MaxUnpooling in network class

I’m trying to construct a convolutional autoencoder but wrapped in a Class for ease. However, when I perform the MaxUnpooling in the decoder I get a “missing indices” error because as seen in many posts you should specify the indices from carrying out the MaxPooling in the encoder.

However I’m unsure as how to wrap this into the class…

class Autoencoder(torch.nn.Module):
               
    def __init__(self):
        super().__init__()
                
        self.encoder = torch.nn.Sequential(            
            torch.nn.Conv2d(1,64,3,padding=1), 
            torch.nn.ReLU(),
            torch.nn.Conv2d(64,128,3,padding=1),
            torch.nn.ReLU(),
            torch.nn.MaxPool2d(2),
            torch.nn.Conv2d(128,256,3,padding=1),
            torch.nn.ReLU(),
            torch.nn.MaxPool2d(2))

        self.decoder = torch.nn.Sequential(    
            torch.nn.MaxUnpool2d(2),
            torch.nn.ReLU(),
            torch.nn.ConvTranspose2d(256,128,3,padding=1), 
            torch.nn.MaxUnpool2d(2),
            torch.nn.ReLU(),
            torch.nn.ConvTranspose2d(128,64,3,padding=1),
            torch.nn.ReLU(),
            torch.nn.ConvTranspose2d(64,1,3,padding=1),
            torch.nn.ReLU())

        
    def forward(self,x):
        features = self.encoder(x)
        output = self.decoder(features)
        return output

It seems inefficient to split the decoder up at every MaxUnpool during the forward process to call a separate unpooling function so is there a nice way to wrap the MaxUnpooling inside the class?

Edit: I found this post from last year so maybe this is still not possible -MaxUnpool2d with indices from MaxPool2d, all in nn.Sequential

Many thanks in advance for any advice!

You can rewrite the class or to create a new nn.Module which performs both.
The 2nd option would be better in order to be aligned with future upgrades

Many thanks for your reply!

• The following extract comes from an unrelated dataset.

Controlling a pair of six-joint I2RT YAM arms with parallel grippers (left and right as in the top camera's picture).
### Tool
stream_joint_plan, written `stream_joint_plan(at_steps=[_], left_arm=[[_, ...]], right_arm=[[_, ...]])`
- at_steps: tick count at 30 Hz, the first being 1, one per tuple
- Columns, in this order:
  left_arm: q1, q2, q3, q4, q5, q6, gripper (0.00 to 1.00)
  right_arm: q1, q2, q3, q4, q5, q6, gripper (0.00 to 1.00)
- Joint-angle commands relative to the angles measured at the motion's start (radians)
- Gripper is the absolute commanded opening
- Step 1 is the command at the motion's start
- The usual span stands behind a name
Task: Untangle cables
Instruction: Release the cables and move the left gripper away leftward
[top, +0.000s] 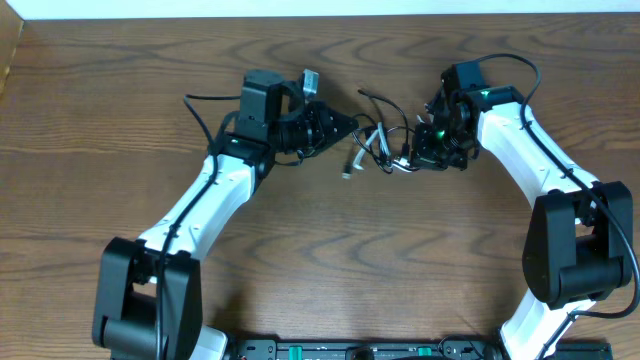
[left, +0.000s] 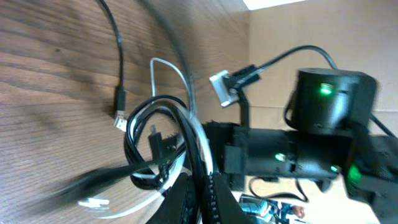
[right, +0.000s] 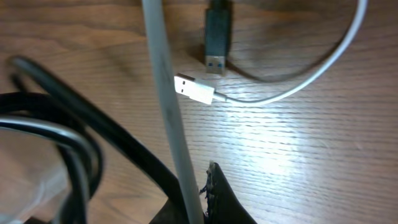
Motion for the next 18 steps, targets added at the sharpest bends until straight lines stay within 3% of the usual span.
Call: stream_joint_plan(at_steps=[1,11,18], left_arm=[[0.045,-0.044,0.012,0.012,0.025,0.025,0.08],[0.231,-0.046,0.011,0.006,0.126,0.063,0.07],[0.316,-0.046,0.011,-0.309,0.089,0.259,0.08]], right_arm=[[-0.003,-0.013,-0.006,-0.023,0.169,0.021,0.01],[-0.094,-0.013,-0.129,-0.009,0.169,0.024,0.01],[-0.201,-0.013,-0.145,0.005,0.150,0.009,0.01]])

Is this the sort of thing you mean?

class Autoencoder(torch.nn.Module):
               
    def __init__(self):
        super().__init__()
                
            
        self.conv1 = torch.nn.Conv2d(1,64,3,padding=1) 
        self.conv2 = torch.nn.Conv2d(64,128,3,padding=1)
        self.conv3 = torch.nn.Conv2d(128,256,3,padding=1)
        self.relu = torch.nn.ReLU()
        self.mp = torch.nn.MaxPool2d(2,return_indices=True)
        self.up = torch.nn.MaxUnpool2d(2)
        self.trans1 = torch.nn.ConvTranspose2d(256,128,3,padding=1)
        self.trans2 = torch.nn.ConvTranspose2d(128,64,3,padding=1)
        self.trans3 = torch.nn.ConvTranspose2d(64,1,3,padding=1)

def forward(self,x):
        x = self.conv1(x)
        x = self.relu(x)
        x, ind1 = self.mp(x)
        x = self.conv2(x)
        x = self.relu(x)
        x = self.conv3(x)
        x = self.relu(x)
        x, ind2 = self.mp(x)
        
        x = self.up(x, ind2)
        x = self.relu(x)
        x = self.trans1(x)
        x = self.up(x, ind1)
        x = self.relu(x)
        x = self.trans2(x)
        x = self.relu(x)
        x = self.trans3(x)
        x = self.relu(x)

        return x

It produces a shape error at x = self.up(x, ind1) but it might be working up to then…

I mean that you can write a custom nn.Module for both, encoder and decoder. You can return several outputs in decoder class and to have several inputs in forward. This way you can keep the packaged format you have.

Ah I understand… will that also help free up some memory because I wouldn’t be calling so many computations to the graph history?

It will call the same computations :slight_smile: (you cannot make part of the model to disappear )
But your state dict will has two main parts
model.encoder and model.decoder
It’s just a matter of readability and modularity

1 Like

Right right I understand, I’ll clean it up now! :slight_smile: thanks for the help

Note that the second way you built the model is also fine. You just will have everything together

Makes sense, especially if you then want to just call the output of the encoder after training to get the compressed data…so then you don’t have to write a separate model you can just access the training model in evaluation mode and ignore the decoder.